Memory, it seems, is highly trainable. According to Foer, it’s a learned skill, kind of like learning to play poker or bridge. A millennium or so ago, people did it routinely and quite well. Then Gutenberg came along with his movable type thingie and screwed everything up.
Now, people could write stuff down and get it printed. No more having to remember everything, like those songs and fables and the Norse Eddas and those interminably long Celtic genealogies. Books made memory - as an information storage system - almost obsolete.
Libraries and archives became the cultural “memories” of our civilizations and librarians and archivists became the guardians, field guides and sherpas of all that stored information.
As long as you knew where to find it, you didn’t need to remember.
Then, today, the good folks over at Ars Technica, - which, by the way, is a great tekkie journal, - released an article by Kyle Niemeyer titled “Study: why bother to remember when you can just use Google?”
Niemeyer draws your attention to a just-released study in Science Express that describes four interesting memory experiments. The experiments strongly suggest that people with easy electronic access to many sources of information (the internet, experts, Google, etc.) develop what is called “transactive memory”. In other words, they remember less, and instead, remember where to find stuff more.
Moreover, if people think that there’s no easy access to particular bits of information or if something that’s on their computer is likely to be erased, they tend to remember it more readily than those things that they know they can easily look up.
Niemeyer’s observation: our brains adapt to technology, not vice versa. And that may not always be a good thing, especially when it’s so easy to look up facts in isolation. After all, facts are not knowledge.
For example, there’s a huge amount of distance between simple fact recall from memory and complex understanding. Part of understanding is related to seeing how things go together and being able to figure out why that is so. And one of the key elements to all that “figuring out” part is having a brain full of “working knowledge” all neatly stored in memory and ready for our instant, nearly intuitive recall.

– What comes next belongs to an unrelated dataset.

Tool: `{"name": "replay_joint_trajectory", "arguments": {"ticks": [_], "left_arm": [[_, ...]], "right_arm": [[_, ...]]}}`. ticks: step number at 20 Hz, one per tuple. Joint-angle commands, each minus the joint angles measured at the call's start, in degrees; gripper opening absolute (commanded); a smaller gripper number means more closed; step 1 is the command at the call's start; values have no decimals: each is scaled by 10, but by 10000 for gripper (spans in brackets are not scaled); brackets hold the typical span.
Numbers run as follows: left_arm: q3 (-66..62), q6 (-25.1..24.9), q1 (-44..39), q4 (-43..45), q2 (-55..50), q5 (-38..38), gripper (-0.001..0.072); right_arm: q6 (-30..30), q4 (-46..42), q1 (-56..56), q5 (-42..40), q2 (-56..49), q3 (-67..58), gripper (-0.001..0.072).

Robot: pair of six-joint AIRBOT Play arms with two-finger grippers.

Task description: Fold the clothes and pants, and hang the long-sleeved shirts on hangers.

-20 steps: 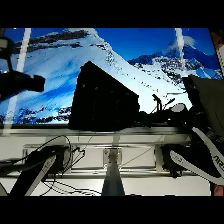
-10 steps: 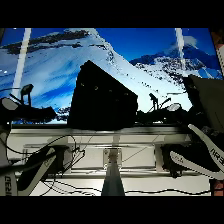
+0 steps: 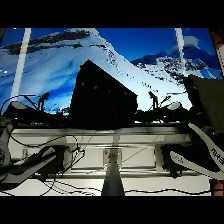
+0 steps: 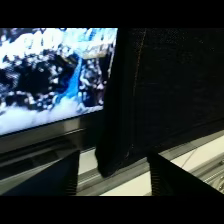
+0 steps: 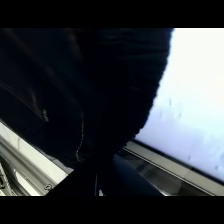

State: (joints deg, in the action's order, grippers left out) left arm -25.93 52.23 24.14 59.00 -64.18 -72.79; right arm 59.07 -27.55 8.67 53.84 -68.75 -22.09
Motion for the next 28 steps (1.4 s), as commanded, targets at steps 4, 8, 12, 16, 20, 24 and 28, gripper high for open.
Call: {"name": "replay_joint_trajectory", "arguments": {"ticks": [4,8,12,16,20,24,28], "left_arm": [[35,-22,-21,-20,-13,36,409],[35,-26,-80,-23,-12,58,20],[-82,-15,-96,-57,-4,25,19],[-318,15,-96,-58,42,41,19],[-530,99,-96,-57,114,198,19],[-573,106,-96,-49,247,321,19],[-572,106,-96,33,372,298,19]], "right_arm": [[-17,0,1,25,1,-82,39],[-18,-2,1,59,1,-116,39],[-31,-17,1,96,21,-189,39],[-33,-27,1,89,60,-343,39],[-33,-29,1,36,79,-513,40],[-26,-6,1,89,117,-630,40],[36,16,1,162,203,-655,39]]}}
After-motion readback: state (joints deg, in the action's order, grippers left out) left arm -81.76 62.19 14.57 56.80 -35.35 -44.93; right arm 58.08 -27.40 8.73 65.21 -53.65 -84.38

Knowing that Albany is the capital of New York is look-uppable. Knowing how that came to be and knowing why it’s not Kingston takes a bit more work and an understanding of New York State history. That’s the stuff that gets stored in our “working knowledge” memory, because if it wasn’t, we’d be forever looking stuff up.
That’s why memory is so intriguing. It’s where we keep our personal stash of “working knowledge.” All those tens of thousands of factoids we’ve collected over the years are interesting, but it’s our “working knowledge” that makes them useful. The “working knowledge” is rather like the grammatical understanding of a new language that makes its vocabulary useful. Owning a Swahili dictionary does not make you a native speaker of Kiswahili and won’t do much if you’re calling room service in a local hotel on the Kenyan coast.
Similarly, amassing a collection of names and dates for unsourced internet family trees does not make you a genealogist, even if you can recite most of those names and dates from memory. It helps to have an understanding of “family”, which is a whole lot more difficult to acquire and remember.
And for the genealogist, it’s all about finding out all those facts that our ancestors stored in their working knowledge but just forgot to pass down to us. After all, there’s a very good chance that your “brick-wall” ancestor knew where he or she was born and who Mom and Dad were.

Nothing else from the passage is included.